Returns the name of the variable in the input if defined, otherwise
If the variable has input, returns the units of the input variable
Returns the units of the output data or None if no units attribute has
Returns the shape of the data attribute on the VariableDefinition.
Returns True if the variable has an input converter defined, False
Return True if the variable is copied from an input dataset,
Returns True if the variable is a constant. A variable is constant
Returns True if the variable is a coordinate variable. A variable is
Return True if the variable is derived. A variable is derived if it
Returns True if the variable’s data was predefined in the config
Returns True if the variable has the ‘required’ property defined and
If the variable has an input converter, runs the input converter for
Returns the Variable as a dictionary to be used to intialize an
Method Descriptions
-
add_fillvalue_if_none
(self, attributes: Dict[str, Any]) → Dict[str, Any]¶ Adds the _FillValue attribute to the provided attributes dictionary if the _FillValue attribute has not already been defined and returns the modified attributes dictionary.
- Parameters
attributes (Dict[str, Any]) – The dictionary containing user-defined variable attributes.
- Returns
The dictionary containing user-defined variable attributes. Is guaranteed to have a _FillValue attribute.
- Return type
Dict[str, Any]
-
get_FillValue
(self) → int¶ Retrieves the variable’s _FillValue attribute, using -9999 as a default if it has not been defined.
- Returns
Returns the variable’s _FillValue.
- Return type
int
-
get_coordinate_names
(self) → List[str]¶ Returns the names of the coordinate VariableDefinition(s) that this VariableDefinition is dimensioned by.
- Returns
A list of dimension/coordinate variable names.
- Return type
List[str]
-
get_data_type
(self) → numpy.dtype¶ Retrieves the variable’s data type.
- Returns
Returns the data type of the variable’s data as a numpy dtype.
- Return type
np.dtype
-
get_input_name
(self) → str¶ Returns the name of the variable in the input if defined, otherwise returns None.
- Returns
The name of the variable in the input, or None.
- Return type
str
-
get_input_units
(self) → str¶ If the variable has input, returns the units of the input variable or the output units if no input units are defined.
- Returns
The units of the input variable data.
- Return type
str
-
get_output_units
(self) → str¶ Returns the units of the output data or None if no units attribute has been defined.
- Returns
The units of the output variable data.
- Return type
str
-
get_shape
(self) → Tuple[int]¶ Returns the shape of the data attribute on the VariableDefinition.
- Raises
KeyError – Raises a KeyError if the data attribute has not been set yet.
- Returns
The shape of the VariableDefinition’s data, or None.
- Return type
Tuple[int]
-
has_converter
(self) → bool¶ Returns True if the variable has an input converter defined, False otherwise.
- Returns
True if the Variable has a converter defined, False otherwise.
- Return type
bool
-
has_input
(self) → bool¶ Return True if the variable is copied from an input dataset, regardless of whether or not unit and/or naming conversions should be applied.
- Returns
True if the Variable has an input defined, False otherwise.
- Return type
bool
-
is_constant
(self) → bool¶ Returns True if the variable is a constant.

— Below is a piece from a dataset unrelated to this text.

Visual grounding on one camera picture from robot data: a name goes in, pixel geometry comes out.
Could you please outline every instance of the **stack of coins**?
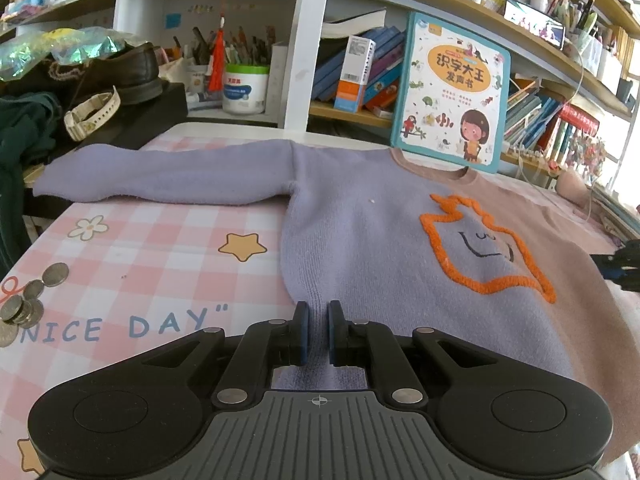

A variable is constant if it does not have any dimensions.
- Returns
True if the variable is constant, False otherwise.
- Return type
bool
-
is_coordinate
(self) → bool¶ Returns True if the variable is a coordinate variable. A variable is defined as a coordinate variable if it is dimensioned by itself.
- Returns
True if the variable is a coordinate variable, False otherwise.
- Return type
bool
-
is_derived
(self) → bool¶ Return True if the variable is derived. A variable is derived if it does not have an input and it is not predefined.
- Returns
True if the Variable is derived, False otherwise.
- Return type
bool
-
is_predefined
(self) → bool¶ Returns True if the variable’s data was predefined in the config yaml file.
- Returns
True if the variable is predefined, False otherwise.
- Return type
bool
-
is_required
(self) → bool¶ Returns True if the variable has the ‘required’ property defined and the ‘required’ property evaluates to True. A required variable is a variable which much be retrieved in the input dataset. If a required variable is not in the input dataset, the process should crash.
- Returns
True if the variable is required, False otherwise.
- Return type
bool
-
run_converter
(self, data: numpy.ndarray) → numpy.ndarray¶ If the variable has an input converter, runs the input converter for the input/output units on the provided data.
- Parameters
data (np.ndarray) – The data to be converted.
- Returns
Returns the data after it has been run through the variable’s converter.
- Return type
np.ndarray
-
to_dict
(self) → Dict¶ Returns the Variable as a dictionary to be used to intialize an empty xarray Dataset or DataArray.
Returns a dictionary like (Example is for temperature):
{ "dims": ["time"], "data": [], "attrs": {"units": "degC"} }
- Returns
A dictionary representation of the variable.
- Return type
Dict